Exercise description: Select, from the material below, each line with "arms" in it.
===== Supplied material =====
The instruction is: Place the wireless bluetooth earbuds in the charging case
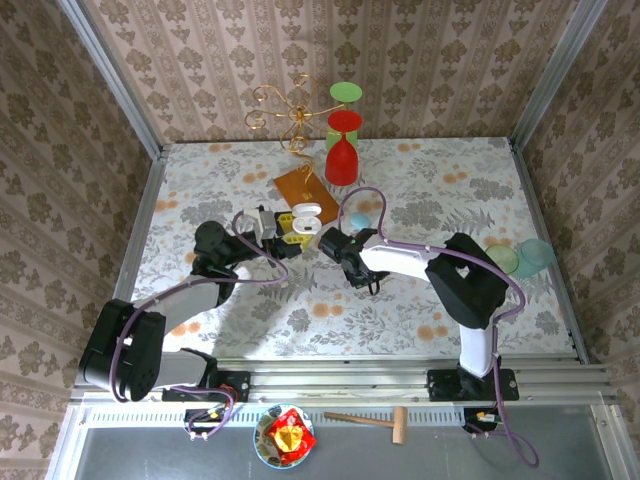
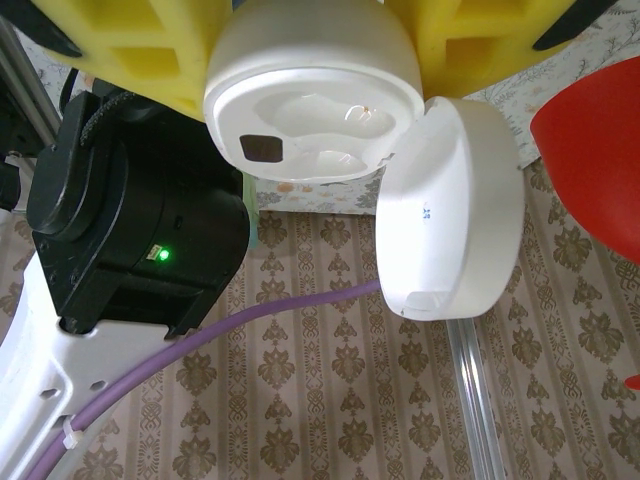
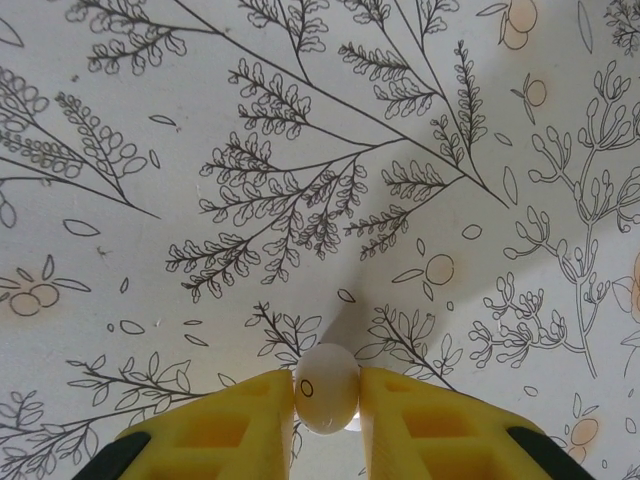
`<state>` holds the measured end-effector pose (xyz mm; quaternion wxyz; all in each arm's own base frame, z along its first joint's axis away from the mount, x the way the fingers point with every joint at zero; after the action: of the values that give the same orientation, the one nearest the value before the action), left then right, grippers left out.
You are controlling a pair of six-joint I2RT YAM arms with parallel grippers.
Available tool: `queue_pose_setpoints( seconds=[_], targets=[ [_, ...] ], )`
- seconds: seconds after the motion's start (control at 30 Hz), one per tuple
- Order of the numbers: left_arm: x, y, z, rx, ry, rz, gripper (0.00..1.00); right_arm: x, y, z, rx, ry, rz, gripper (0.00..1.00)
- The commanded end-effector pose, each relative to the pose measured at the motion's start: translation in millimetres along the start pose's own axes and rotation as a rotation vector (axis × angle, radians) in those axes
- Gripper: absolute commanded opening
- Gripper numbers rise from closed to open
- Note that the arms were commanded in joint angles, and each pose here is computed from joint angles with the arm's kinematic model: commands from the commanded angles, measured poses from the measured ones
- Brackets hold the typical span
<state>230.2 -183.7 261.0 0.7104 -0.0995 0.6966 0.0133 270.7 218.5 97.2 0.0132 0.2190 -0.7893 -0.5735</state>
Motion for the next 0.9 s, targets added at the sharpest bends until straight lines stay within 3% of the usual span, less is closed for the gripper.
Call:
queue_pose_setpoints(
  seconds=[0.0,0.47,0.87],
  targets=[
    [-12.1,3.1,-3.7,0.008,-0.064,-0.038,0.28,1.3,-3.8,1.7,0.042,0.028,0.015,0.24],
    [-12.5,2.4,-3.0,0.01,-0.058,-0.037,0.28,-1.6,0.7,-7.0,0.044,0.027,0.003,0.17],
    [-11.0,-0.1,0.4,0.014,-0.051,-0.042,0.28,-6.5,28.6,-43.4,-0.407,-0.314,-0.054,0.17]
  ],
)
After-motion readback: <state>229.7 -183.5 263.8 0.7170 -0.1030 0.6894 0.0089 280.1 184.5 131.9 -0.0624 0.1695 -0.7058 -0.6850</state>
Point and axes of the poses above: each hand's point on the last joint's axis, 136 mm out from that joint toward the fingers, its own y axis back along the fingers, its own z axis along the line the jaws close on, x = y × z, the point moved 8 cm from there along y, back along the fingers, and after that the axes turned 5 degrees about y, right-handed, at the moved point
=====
Solution for this exercise:
You are controlling a pair of six-joint I2RT YAM arms with parallel grippers.
- Note that the arms were commanded in joint angles, and each pose here is computed from joint angles with the arm's kinematic model: commands from the commanded angles, measured poses from the measured ones

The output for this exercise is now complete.